Collected data:
=====
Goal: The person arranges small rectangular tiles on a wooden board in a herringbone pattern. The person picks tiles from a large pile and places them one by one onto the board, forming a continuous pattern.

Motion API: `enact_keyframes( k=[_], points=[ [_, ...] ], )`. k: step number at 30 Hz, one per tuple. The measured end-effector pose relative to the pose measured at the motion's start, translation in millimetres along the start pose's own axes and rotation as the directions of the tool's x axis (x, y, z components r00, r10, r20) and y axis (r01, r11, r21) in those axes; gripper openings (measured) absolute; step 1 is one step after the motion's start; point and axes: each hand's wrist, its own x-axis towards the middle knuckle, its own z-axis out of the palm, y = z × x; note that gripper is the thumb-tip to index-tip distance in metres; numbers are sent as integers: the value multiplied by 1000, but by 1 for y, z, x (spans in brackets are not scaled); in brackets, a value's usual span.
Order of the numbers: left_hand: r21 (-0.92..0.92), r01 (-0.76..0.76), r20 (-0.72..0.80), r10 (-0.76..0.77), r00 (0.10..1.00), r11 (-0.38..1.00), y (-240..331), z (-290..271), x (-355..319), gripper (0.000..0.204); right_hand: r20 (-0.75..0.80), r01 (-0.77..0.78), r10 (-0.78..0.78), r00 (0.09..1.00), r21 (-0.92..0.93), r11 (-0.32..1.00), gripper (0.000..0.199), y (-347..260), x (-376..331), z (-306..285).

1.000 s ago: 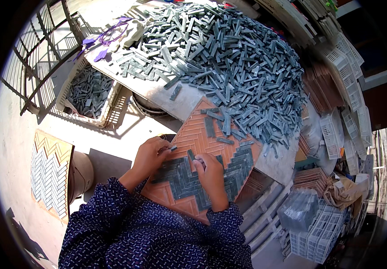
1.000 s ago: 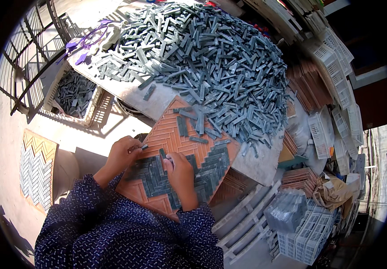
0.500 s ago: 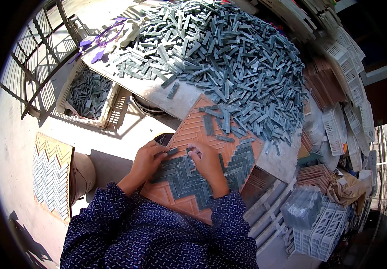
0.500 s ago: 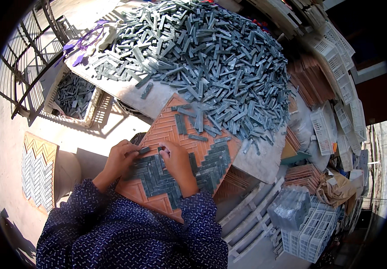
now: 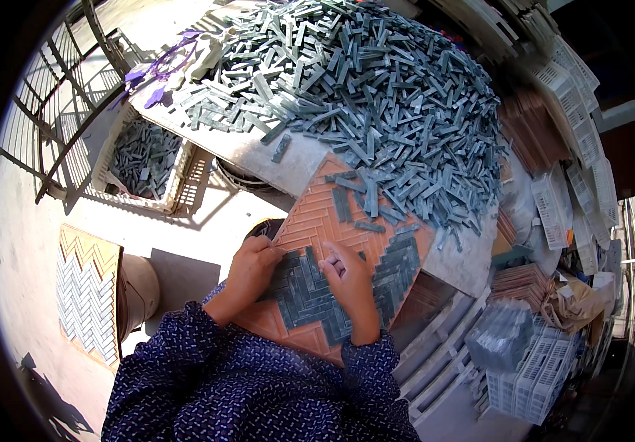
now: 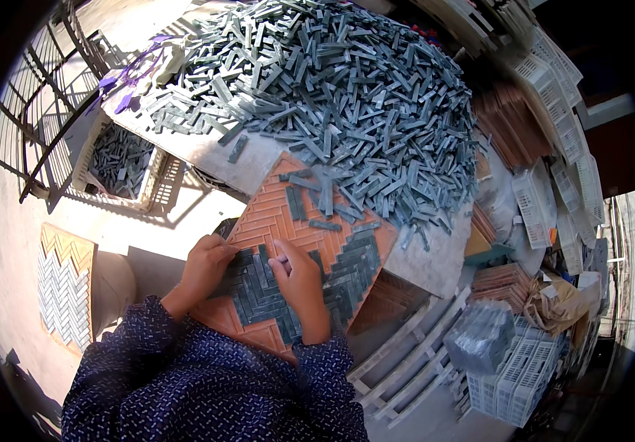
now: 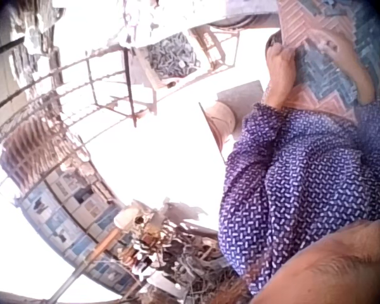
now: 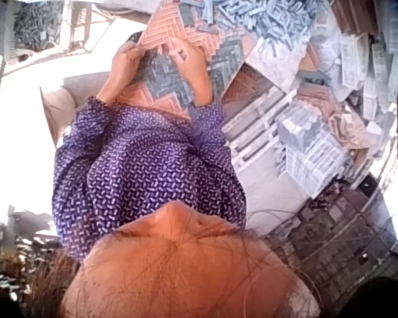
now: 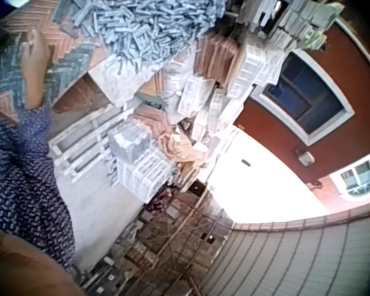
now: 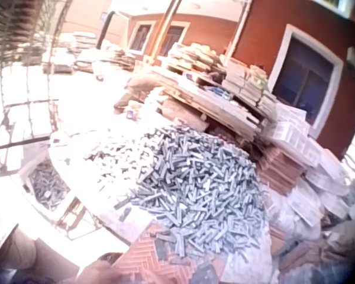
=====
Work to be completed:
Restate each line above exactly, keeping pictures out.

Response:
Goal: The person arranges small rectangular tiles on a wooden board in a herringbone pattern. The person picks tiles from a large pile and places them one by one onto the board, forming a continuous pattern.

Motion API: `enact_keyframes( k=[_], points=[ [_, ...] ], )`. k: step number at 30 Hz, one per tuple. The measured end-effector pose relative to the pose measured at the motion's start, translation in millimetres along the start pose's own axes and rotation as the directions of the tool's x axis (x, y, z components r00, r10, r20) and y axis (r01, r11, r21) in those axes; gripper openings (measured) absolute; step 1 is one step after the motion's start; point and axes: each hand's wrist, its own x-axis towards the middle knuckle, its own z-axis out of the palm, y = z × x; note that gripper is the thumb-tip to index-tip distance in metres; numbers are sent as integers: the value multiplied by 1000, but by 1 for y, z, x (spans in brackets are not scaled); in brackets, a value's usual span.
Order of the numbers: left_hand: r21 (-0.92..0.92), r01 (-0.76..0.76), r20 (-0.72..0.80), r10 (-0.76..0.77), r00 (0.10..1.00), r11 (-0.38..1.00), y (-240..331), z (-290..271), x (-355..319), gripper (0.000..0.204); right_hand: r20 (-0.75..0.80), r01 (-0.77..0.78), r10 (-0.78..0.78), r00 (0.09..1.00), r21 (-0.92..0.93), r11 (-0.32..1.00), gripper (0.000..0.199), y (-347..260), x (-376..331), z (-306..285).

1.000 s ago: 
1.000 s ago: 
0.500 s ago: 
0.500 s ago: 
now: 
now: 
now: 
now: 
now: 
now: 

The output is complete as it stands.